Witting was a convincing executor of a new, pro-German policy. He belonged to the circles that had been sympathetic to the semi-fascist Lapua Movement, the very circles the most understanding of the "New Germany" and the most suspicious of the Western imperialist powers of France and Britain, and against a Sweden that in their view had slipped dangerously far on the road towards Socialism. Witting didn't believe anything good could come out of cooperation with Scandinavia — particularly not as he considered his conservative Swedish peers to have a paternalist attitude towards Finland and the Finns.
The appointment of Witting as foreign minister has mystified many historians and other reviewers of Finland's 20th century path.
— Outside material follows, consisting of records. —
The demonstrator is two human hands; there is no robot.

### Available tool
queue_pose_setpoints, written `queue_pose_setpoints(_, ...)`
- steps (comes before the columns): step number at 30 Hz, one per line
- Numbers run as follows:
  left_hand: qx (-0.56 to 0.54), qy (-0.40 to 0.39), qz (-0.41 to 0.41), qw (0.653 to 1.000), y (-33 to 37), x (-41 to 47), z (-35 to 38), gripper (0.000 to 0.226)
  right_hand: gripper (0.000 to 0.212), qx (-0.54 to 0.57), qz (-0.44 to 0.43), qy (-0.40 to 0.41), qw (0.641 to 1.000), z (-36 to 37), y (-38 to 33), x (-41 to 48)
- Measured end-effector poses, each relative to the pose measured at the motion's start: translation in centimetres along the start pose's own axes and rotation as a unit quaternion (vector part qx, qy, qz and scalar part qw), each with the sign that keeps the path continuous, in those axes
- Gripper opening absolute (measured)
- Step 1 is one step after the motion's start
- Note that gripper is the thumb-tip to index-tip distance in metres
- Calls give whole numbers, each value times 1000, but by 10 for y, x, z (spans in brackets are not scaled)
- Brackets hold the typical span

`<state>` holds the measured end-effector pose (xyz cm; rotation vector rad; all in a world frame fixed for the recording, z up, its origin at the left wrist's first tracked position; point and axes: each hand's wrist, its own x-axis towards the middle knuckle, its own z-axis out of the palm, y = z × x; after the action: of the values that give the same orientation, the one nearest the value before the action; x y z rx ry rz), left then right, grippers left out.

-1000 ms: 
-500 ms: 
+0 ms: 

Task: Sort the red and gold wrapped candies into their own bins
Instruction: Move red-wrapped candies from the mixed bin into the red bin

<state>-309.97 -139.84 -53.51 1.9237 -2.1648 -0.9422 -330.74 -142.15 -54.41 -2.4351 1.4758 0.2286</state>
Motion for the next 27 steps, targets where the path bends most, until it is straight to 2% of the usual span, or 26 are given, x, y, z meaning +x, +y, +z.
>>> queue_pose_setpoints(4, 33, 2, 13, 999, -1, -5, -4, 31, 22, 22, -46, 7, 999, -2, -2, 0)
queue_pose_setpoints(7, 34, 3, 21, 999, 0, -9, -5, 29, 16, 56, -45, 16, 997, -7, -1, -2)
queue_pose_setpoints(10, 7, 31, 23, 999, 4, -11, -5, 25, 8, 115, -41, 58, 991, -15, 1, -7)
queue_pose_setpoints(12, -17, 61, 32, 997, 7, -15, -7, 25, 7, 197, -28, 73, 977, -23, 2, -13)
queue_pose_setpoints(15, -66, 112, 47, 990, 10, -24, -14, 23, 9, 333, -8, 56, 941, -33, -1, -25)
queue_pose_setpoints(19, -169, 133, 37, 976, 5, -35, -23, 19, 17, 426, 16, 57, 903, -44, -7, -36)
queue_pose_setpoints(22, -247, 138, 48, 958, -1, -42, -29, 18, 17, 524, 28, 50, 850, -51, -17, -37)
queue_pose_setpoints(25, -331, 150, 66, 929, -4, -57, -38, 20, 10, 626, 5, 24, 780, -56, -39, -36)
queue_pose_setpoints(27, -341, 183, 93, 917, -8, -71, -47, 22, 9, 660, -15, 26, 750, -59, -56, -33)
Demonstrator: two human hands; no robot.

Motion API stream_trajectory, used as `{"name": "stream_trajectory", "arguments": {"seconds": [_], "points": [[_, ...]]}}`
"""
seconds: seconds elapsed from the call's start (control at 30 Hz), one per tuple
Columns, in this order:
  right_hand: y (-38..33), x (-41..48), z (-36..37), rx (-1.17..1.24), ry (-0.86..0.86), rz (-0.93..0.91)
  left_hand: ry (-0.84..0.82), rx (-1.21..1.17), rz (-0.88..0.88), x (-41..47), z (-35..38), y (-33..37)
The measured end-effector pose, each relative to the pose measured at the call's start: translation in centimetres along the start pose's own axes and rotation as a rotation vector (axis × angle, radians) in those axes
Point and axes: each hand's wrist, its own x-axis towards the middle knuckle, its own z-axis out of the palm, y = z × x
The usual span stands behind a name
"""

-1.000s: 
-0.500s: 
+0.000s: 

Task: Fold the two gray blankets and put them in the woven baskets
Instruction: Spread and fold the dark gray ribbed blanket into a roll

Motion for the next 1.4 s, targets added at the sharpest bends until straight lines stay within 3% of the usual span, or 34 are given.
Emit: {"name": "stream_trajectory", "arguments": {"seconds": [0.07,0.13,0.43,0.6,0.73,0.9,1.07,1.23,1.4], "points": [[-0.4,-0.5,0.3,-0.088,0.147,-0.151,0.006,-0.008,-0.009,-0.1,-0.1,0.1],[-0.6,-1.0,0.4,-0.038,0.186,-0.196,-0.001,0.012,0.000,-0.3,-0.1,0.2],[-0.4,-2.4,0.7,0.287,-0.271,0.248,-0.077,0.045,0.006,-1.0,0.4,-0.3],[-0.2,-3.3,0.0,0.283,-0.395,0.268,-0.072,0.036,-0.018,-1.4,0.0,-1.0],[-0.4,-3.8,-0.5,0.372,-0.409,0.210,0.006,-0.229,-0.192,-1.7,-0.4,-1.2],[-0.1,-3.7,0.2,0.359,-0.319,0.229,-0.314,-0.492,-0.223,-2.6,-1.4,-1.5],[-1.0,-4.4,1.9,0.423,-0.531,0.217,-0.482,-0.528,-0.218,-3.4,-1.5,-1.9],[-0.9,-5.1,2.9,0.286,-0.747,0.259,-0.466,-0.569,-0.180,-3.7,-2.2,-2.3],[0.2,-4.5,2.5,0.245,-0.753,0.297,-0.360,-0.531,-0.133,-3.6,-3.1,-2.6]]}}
For many, it's been hard to find the sense in Ryti, who was known as an Anglophile and a British knight, asking the pro-German anti-democrat Witting to become foreign minister after having been turned down by the pro-Western Gripenberg, who considered himself unfit to convincingly execute the necessary rapprochement to Germany?
It is easily and often forgotten, however, that the images of the combatants of the World War in March 1940, when Witting was appointed, were radically different from ours. The war, that later would be interpreted as a war between Good and Evil, seemed yet to be "only" an attempt by Germany and Russia to take back what they unexpectedly had lost in the end of World War I. Germany and Russia had not yet attacked any territories outside of their old empires. No-one could know, and very few foresaw, that Germany soon would attack the neutral countries Norway, Denmark, the Netherlands and Belgium. The position as most evil nation on earth was not yet taken over from the Russians by the Germans whose Wehrmacht would come to earn a reputation as one of the cruellest occupation powers the continent had ever experienced. At this time the German persecution of political opposition, Catholics and Jews seemed comparably lenient in comparison with the Soviet atrocities during the Great Purge and the persecution of kulaks. Future German atrocities against civilians in the occupied countries in general, and against Slavs and Jews in particular, were hard to imagine for the Finns who looked up to German Kultur as to nothing else. Even less were the atrocities of the Holocaust imaginable. If any state in March 1940 could be seen as representing Evil, then that without any doubt was the Soviet Union.
The relations with Nazi Germany, which Finland in the 1930s wilfully and successfully had frozen down, necessarily had to be warmed up again if Finland should have a chance next time the Russians attacked. According to the Finns, the Winter War had proven that the Swedes, the French and the British either didn't have capacity or didn't have incentives to support Finland. Finland's foreign policy of the late 1930s had failed — now it was time for the critics of take over.